For retailers operating larger spaces or layouts that are difficult to monitor, high-tech solutions not only allow counting entries and exits, but also to raise an alarm and trigger actions that restrict access to additional consumers.

Crosscan provides technology to automate store operations and retail analytics. They offer a tool that uses 3D sensors to track occupancy levels and alarm staff when a set number of shoppers is reached. The tool works in real time and complies with local privacy legislation. The alarm triggers instant access restriction, either through a loudspeaker announcement or a traffic-light visualisation on a monitor near the store entrance.

Gunnebo entrance control additionally offers access gates that lock automatically once the maximum number of customers is reached and display a “please wait until customers exit” message.

Kleinfeldt GmbH works with thermal measurement system that not only counts people entering and leaving, but measures body temperature, recognises whether people are wearing a face mask and allows or restricts access through a traffic light system or gates.

social distancing access control

Access control based on thermal measurement (Photo: Kleinfeld GmbH)

Sports in the Time of Corona: How Social Distancing can Boost Customer Loyalty

Lululemon have recently acquired Mirror, a home fitness startup that streams personalised workouts and offers live group workout sessions while supporting the correct execution of exercises through a mirror-like display. It provides real-time feedback from certified fitness trainers, allows exercising and competing with friends, and individual play lists. It also monitors fitness data and tracks progress while offering personalised recommendations for achieving individual fitness goals.

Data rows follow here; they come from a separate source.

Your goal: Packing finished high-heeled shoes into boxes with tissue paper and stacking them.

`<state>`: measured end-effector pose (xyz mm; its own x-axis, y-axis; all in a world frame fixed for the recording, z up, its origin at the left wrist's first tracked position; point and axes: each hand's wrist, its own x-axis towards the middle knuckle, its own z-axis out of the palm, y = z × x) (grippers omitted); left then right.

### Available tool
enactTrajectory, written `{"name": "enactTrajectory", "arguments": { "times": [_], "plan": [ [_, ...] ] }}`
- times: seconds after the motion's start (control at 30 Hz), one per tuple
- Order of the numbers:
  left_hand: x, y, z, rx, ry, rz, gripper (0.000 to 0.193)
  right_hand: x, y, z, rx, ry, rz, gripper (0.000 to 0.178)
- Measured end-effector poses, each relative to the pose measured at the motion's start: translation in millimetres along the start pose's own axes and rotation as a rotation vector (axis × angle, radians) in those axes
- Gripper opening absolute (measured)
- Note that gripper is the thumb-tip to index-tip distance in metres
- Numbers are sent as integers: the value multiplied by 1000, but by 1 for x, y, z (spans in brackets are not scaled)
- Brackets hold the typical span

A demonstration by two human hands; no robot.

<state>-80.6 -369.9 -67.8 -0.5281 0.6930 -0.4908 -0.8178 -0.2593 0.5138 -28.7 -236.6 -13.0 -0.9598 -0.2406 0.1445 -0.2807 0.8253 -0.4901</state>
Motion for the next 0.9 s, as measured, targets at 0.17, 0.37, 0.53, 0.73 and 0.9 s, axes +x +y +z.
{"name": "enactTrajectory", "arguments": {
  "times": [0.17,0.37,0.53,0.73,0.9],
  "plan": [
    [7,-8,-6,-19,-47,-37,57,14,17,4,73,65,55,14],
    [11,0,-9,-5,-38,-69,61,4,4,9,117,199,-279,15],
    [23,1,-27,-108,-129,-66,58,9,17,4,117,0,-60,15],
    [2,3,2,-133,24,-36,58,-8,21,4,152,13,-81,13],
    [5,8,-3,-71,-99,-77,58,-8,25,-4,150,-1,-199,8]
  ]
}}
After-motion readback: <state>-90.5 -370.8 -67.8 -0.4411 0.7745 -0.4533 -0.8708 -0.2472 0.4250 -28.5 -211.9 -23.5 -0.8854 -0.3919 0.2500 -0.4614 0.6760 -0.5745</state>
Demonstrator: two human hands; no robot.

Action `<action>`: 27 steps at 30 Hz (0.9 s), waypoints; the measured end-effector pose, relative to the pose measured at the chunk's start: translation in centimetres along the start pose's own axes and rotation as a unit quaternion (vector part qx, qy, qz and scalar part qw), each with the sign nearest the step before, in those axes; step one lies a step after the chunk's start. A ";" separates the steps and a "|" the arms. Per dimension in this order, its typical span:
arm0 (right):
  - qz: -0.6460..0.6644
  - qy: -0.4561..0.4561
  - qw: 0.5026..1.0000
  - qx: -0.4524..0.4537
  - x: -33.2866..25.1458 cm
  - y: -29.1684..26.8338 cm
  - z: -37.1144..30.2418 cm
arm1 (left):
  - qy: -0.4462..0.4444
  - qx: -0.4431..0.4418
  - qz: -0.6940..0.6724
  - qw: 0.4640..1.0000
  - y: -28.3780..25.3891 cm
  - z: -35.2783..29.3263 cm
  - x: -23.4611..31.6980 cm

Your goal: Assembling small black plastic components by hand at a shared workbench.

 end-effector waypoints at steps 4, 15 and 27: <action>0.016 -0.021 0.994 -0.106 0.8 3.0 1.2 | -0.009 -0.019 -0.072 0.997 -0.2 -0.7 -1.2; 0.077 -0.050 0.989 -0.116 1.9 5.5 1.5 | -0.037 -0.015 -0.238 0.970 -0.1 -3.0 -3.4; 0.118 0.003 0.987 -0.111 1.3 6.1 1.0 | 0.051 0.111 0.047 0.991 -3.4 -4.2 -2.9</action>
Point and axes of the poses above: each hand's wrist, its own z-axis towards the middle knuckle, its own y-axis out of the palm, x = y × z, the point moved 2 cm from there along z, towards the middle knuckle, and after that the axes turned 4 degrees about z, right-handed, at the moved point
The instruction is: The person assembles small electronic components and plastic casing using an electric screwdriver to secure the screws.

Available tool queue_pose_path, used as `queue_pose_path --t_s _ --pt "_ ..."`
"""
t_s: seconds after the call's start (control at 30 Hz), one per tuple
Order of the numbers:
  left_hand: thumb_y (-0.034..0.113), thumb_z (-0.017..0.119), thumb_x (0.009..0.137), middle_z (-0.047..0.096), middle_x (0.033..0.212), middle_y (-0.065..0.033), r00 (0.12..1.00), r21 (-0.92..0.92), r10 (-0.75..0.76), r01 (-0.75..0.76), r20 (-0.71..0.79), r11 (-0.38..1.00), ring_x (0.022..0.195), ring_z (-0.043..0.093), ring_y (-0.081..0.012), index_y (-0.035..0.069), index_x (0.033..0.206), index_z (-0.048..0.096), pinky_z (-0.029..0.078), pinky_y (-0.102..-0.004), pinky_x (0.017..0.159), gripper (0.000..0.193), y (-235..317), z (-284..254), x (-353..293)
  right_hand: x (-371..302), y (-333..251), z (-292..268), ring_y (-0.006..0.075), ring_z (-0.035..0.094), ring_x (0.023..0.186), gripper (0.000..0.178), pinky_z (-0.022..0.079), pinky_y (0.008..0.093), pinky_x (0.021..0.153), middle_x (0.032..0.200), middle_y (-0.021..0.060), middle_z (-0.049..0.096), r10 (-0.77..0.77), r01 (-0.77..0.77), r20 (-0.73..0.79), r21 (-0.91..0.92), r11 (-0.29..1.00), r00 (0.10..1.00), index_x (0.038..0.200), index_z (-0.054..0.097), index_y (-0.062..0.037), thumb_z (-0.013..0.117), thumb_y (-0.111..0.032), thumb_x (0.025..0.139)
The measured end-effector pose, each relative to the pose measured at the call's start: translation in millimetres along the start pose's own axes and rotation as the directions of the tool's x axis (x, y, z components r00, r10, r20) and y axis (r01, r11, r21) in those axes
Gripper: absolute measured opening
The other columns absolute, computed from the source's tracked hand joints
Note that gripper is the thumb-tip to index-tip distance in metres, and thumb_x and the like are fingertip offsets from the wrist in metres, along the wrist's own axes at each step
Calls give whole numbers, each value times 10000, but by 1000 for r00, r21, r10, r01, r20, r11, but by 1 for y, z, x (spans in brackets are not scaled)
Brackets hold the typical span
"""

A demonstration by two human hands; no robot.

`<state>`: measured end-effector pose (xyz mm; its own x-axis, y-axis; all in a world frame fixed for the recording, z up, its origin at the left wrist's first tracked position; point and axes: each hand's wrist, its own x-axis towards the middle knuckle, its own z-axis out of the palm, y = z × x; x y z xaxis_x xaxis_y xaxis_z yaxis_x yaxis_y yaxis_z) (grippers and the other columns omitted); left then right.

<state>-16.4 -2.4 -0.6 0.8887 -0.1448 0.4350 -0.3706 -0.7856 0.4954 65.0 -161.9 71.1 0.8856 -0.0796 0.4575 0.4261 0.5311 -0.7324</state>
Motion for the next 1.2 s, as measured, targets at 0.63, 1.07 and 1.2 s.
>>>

For Lululemon, this acquisition is a natural extension of their existing customer journey and brand experience that includes an online studio where ambassadors provide yoga, running, fitness and meditation sessions via YouTube. The Mirror acquisition will help the company to build a loyal and high-frequency customer relationship, and to survive even a (hopefully unlikely) future in which physical retail stores will vanish to an absolute minimum.

Working out while social distancing (Photo:

Work in the Time of Corona: Home and Hotel Offices

For a very long time, home office was an exclusive and quite rare way of working for a selective group of professionals. With social distancing and quarantine measures in place, however, it became the new normal for many office workers.

For families with kids who need care, home schooling and entertainment, and for households where both partners work from home, a home office environment where they can focus on work and have undisturbed video conferences and calls became a new challenge. Fortunately, resourceful businesses came up with a solution to this problem: the home office at a hotel.

Individual hotels like the Achat Group began offering their rooms for use as a safe, quiet and comfortable office space during the daytime. In the meantime, platforms like Seattie or Home Office im Hotel have emerged to bring hotels, apartment owners and event spaces in touch with stressed-out remote workers who seek alternatives to their own space. Based on your needs you can select anything from a simple hotel room with a desk and a stable wifi connection to stylish meeting spaces with  high-end video-conferencing facilities, professional office equipment and catering.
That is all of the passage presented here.